** Work instructions **
Your copy should match the listing word for word, apart from the pictures, which are left out.
□ □ □ □ □ □ □
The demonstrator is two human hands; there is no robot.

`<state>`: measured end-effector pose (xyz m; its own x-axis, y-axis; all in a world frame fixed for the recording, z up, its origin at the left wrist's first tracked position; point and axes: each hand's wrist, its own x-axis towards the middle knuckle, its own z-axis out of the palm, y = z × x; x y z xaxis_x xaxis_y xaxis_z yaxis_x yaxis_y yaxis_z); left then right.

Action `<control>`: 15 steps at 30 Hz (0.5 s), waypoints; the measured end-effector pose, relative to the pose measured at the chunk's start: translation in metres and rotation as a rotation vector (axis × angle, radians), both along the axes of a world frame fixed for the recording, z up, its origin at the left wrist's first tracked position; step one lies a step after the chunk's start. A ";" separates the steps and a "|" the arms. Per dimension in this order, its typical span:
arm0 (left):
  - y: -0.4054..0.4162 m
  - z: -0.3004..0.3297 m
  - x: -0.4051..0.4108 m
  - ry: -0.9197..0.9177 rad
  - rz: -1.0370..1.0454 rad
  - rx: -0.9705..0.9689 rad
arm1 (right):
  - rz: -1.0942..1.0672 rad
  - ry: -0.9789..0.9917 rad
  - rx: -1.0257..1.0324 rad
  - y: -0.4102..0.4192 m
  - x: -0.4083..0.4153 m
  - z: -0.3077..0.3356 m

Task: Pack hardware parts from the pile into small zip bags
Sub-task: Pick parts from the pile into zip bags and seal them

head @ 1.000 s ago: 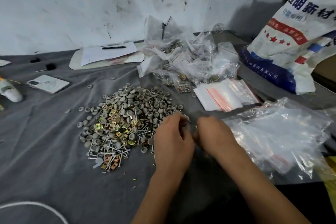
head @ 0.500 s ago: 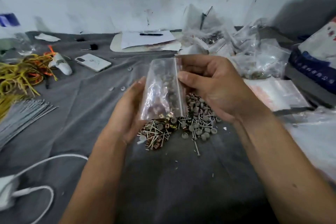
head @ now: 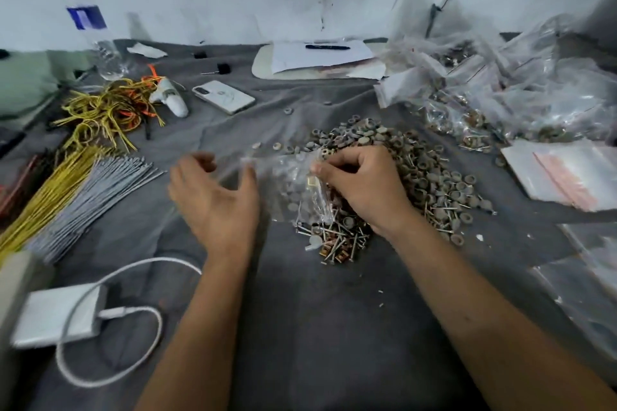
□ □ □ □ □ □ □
** Output **
The demonstrator is two human hands; there is no robot.

`<state>`: measured end-effector pose (xyz m; its own x-axis, y-axis; all in a world frame fixed for the recording, z up, its origin at the left wrist's first tracked position; point and axes: each hand's wrist, its own x-axis towards the middle knuckle, its own z-axis out of the palm, y = z × x; x y z xaxis_x xaxis_y xaxis_z yaxis_x yaxis_y yaxis_z); left then right.

Action `<control>`: 15 steps at 30 Hz (0.5 s), waypoints; the measured end-effector pose, relative to the pose measured at the chunk's start: translation in metres and rotation as a rotation vector (axis × angle, radians), both along the axes of a world frame fixed for the recording, z up, its origin at the left wrist's first tracked position; step one lies a step after the chunk's start. A ";" separates the steps and a "|" the arms. Per dimension in this order, its typical span:
arm0 (left):
  - y: -0.4054..0.4162 m
  - z: -0.3004..0.3297 m
  - x: -0.4051..0.4108 m
  - ry: -0.9197..0.9177 rad
  - rz: -1.0370..1.0454 rad
  - rx: -0.9705..0.9689 rad
arm1 (right):
  - rz: -1.0942..1.0672 rad
  - ry: -0.9789..0.9917 rad
  - rx: -1.0257..1.0324 rad
  - y: -0.4102..0.4192 m
  - x: -0.4083..0.4153 m
  - z: -0.3077..0.3356 m

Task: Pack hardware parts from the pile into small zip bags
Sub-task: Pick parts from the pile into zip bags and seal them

head @ 1.000 s ago: 
head @ 0.500 s ago: 
head @ now: 

The work on this exercise is now complete.